SMR technology developer NuScale hosts Oregon Governor

Source:NuScale Power

As part of his tour at NuScale, Governor Kitzhaber visits NuScale's Control Room Simulator. NuScale is using the simulator for engineering evaluations and human factors analysis.

NuScale Power announced today that Governor Kitzhaber of Oregon toured its Corvallis facility—viewing the now-filled office space which is a direct result of NuScale winning the second round of the U.S. Department of Energy's competitively-bid, cost-sharing program to develop nuclear small modular reactor (SMR) technology.

NuScale currently has 194 people based in Oregon and is expected to add 105 more within the next year. With roughly 140 people to be based outside of Oregon, the total number working on the project is expected to reach 439 within 12 months.

Walking the halls, Governor Kitzhaber saw firsthand the growth in employee numbers as well as the technology surrounding those working at NuScale. During his tour, Governor Kitzhaber received a hands-on demonstration of NuScale’s Control Room Simulator. The simulator serves as a virtual nuclear power plant control room that allows the company to evaluate different approaches to the monitoring and control of NuScale Power Modules.

"I was here about three years ago and it’s been fascinating to see the sort of evolution of this," Governor Kitzhaber said. "It’s very impressive on two levels.
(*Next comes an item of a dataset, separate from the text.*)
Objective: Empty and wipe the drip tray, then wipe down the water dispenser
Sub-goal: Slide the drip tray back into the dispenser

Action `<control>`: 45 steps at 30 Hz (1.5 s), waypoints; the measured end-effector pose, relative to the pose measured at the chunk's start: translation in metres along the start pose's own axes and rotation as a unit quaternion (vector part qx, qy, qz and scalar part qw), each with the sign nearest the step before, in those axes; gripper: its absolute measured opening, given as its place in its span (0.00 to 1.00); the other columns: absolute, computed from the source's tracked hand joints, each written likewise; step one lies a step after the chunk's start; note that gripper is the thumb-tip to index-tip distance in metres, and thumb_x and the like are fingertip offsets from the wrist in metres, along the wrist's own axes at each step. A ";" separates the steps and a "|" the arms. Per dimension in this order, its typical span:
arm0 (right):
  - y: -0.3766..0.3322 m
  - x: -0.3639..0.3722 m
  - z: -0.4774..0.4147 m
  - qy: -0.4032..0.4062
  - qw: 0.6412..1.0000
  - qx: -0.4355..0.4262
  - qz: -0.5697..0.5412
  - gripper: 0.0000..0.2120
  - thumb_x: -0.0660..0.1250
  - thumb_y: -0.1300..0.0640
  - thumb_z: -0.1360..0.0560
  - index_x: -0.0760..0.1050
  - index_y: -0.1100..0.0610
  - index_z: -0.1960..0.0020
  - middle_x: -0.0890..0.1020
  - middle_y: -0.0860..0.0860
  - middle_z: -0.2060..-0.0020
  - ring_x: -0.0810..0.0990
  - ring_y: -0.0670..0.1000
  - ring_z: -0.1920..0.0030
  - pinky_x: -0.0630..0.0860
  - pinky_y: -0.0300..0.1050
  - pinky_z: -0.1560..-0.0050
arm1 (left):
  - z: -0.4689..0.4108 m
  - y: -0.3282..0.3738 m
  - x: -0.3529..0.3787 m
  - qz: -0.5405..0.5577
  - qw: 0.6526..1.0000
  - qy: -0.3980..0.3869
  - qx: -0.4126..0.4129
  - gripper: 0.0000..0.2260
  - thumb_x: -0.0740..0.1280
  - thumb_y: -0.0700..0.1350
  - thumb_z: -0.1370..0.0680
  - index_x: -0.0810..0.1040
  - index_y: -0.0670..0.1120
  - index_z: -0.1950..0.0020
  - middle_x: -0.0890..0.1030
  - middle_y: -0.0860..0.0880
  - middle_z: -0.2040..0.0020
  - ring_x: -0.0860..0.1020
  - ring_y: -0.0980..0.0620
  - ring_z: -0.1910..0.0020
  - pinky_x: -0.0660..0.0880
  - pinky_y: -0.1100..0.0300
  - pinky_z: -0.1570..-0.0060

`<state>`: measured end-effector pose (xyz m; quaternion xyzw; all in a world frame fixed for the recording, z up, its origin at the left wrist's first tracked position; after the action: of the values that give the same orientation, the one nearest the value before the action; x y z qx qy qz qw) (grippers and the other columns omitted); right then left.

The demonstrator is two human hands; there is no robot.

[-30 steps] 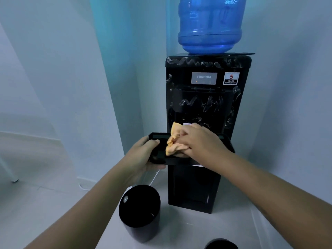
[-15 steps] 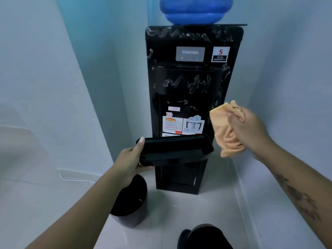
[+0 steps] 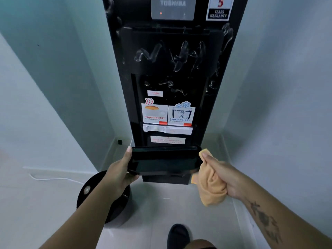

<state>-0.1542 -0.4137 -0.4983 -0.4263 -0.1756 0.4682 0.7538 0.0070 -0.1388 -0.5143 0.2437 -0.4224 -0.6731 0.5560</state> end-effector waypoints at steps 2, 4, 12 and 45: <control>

One it’s had a huge economic impact on the community, and secondly, this technology has matured at exactly the right time to potentially be a very significant factor in a low-carbon strategy."

“We were delighted to have Governor Kitzhaber and his team visit NuScale and see the progress we are making since winning the competition for federal government support to develop our technology,” stated NuScale’s Chief Commercial Officer Mike McGough. “Governor Kitzhaber has been a strong supporter of NuScale in the state and in Washington, D.C., as we strive to contribute to the reduction of carbon and greenhouse gas emissions and reduce the environmental threat of global warming. As our Oregon-based workforce grows to nearly 300 by this time next year, we are proud to be a part of the opportunity to change the world electricity-generating landscape.”